Quanto alla risposta negativa delle autorità di Roma, di cui l’anima e il cuore era il Mazzini, se dicemmo che fu qual’era da attendersi, lo dicemmo per la semplicissima ragione che quello che al generale francese sembrava un sufficiente motivo per consigliarne la resa, cioè il desiderio di risparmiare sanguinose rovine alla capitale (lei mondo cattolico, non era e non poteva esserlo affatto pel Mazzini cui nulla caleva di Roma, dei monumenti e delle chiese al culto cattolico consecrate.

Il risparmiare pertanto queste rovine non poteva essere soggetto dei palpiti del Mazzini; poiché come già raccontammo sotto la data del 23 maggio, egli ed i suoi professavano il principio che chi delle rovine ha paura non comprende la vita, e che purché l’Italia si facesse, sarebbe stato indifferente che corressero fiumi di sangue, che le rovine succedessero agl’incendi e gl’incendi alle rovine.

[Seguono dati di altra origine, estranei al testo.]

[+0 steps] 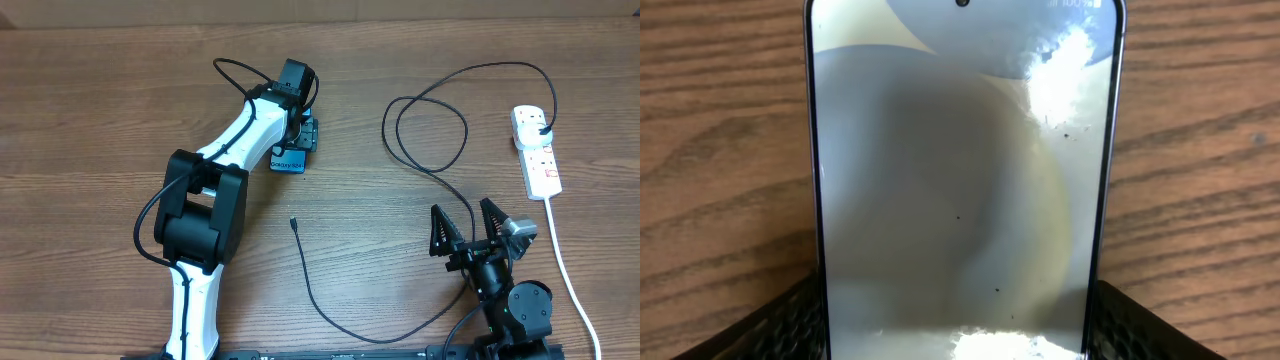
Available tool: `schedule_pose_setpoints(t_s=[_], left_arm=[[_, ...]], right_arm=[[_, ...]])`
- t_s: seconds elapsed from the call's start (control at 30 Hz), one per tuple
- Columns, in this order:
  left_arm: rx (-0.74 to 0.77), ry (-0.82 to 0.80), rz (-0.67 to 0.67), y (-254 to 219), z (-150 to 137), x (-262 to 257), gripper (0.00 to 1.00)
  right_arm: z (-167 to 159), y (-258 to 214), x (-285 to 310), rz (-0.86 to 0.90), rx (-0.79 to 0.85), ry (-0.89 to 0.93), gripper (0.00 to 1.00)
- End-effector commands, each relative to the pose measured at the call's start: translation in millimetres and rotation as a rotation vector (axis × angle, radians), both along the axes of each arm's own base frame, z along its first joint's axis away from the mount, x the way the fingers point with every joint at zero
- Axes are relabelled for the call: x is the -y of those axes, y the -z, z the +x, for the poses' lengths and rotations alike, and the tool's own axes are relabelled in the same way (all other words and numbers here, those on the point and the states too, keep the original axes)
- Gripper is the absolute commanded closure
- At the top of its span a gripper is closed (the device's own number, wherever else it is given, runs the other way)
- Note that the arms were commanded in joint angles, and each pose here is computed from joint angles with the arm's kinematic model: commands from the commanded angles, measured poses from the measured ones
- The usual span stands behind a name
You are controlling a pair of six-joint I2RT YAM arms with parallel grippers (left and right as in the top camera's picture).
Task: Plug charger to phone and switch on socket
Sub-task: 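Drag the phone toward the table center with the left gripper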
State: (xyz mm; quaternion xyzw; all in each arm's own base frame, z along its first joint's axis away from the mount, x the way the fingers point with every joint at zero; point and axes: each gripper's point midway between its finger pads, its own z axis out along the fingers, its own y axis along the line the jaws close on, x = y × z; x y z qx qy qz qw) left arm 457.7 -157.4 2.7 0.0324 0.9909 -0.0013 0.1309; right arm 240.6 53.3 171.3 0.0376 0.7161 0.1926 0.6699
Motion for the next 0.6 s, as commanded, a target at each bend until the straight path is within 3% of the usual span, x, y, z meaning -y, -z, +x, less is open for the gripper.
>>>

Il Cernuschi poi, che fu chiamato per prender parte alla discussione, tanto meno poteva lasciarsi ammorbidire dalle considerazioni conservatrici dell’Oudinot, esso che vantossi in un atto pubblico di avere arso ed atterrato lietamente le ville e le delizie suburbane di Roma, per salvare questa, com’egli disse, capitale d’Italia.2

Un uomo come il Cernuschi, ch’era la quintessenza del mazzinianismo più esagerato, che con cinico lepore scherzava sugli effetti delle bombe, parificandole ai giocattoli dei bimbi, e che si allietava per le rovine della città eterna, era egli presumibile che potesse mettersi in pena per le scrostature degli edifici onde favorire un ac-

  1. Vedi il Monitore del 13 giugno, pag. 577.
  2. Vedi l’atto della commissione delle barricate del 13 giugno nel Monitore, alla pag. 581.